# Task item:
After locating the line with "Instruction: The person", reproduce it and all following lines of the listing below exactly, stopping only at the final line.

# Data provided:
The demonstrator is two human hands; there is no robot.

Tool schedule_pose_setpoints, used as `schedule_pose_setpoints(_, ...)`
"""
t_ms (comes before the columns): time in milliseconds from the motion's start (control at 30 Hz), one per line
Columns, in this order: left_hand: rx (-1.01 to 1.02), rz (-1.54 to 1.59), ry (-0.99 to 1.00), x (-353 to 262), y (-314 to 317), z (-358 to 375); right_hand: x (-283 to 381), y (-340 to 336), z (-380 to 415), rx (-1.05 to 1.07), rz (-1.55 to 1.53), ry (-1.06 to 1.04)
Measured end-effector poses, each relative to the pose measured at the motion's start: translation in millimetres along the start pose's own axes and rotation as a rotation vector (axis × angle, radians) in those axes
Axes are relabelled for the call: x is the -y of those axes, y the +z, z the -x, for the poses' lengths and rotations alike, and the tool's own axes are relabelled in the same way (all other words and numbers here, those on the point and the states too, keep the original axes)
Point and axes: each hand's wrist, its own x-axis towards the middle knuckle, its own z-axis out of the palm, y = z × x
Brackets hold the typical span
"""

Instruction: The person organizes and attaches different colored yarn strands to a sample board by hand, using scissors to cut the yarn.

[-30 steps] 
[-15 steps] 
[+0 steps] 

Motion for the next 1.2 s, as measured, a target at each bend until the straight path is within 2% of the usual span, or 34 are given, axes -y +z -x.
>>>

# Result for this task:
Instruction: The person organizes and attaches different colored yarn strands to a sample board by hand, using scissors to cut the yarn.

[-30 steps] 
[-15 steps] 
[+0 steps] 

Motion for the next 1.2 s, as measured, a target at each bend until the straight path is within 2% of the usual span, or 34 are given, axes -y +z -x.
>>>

The response to the exercise is now finished.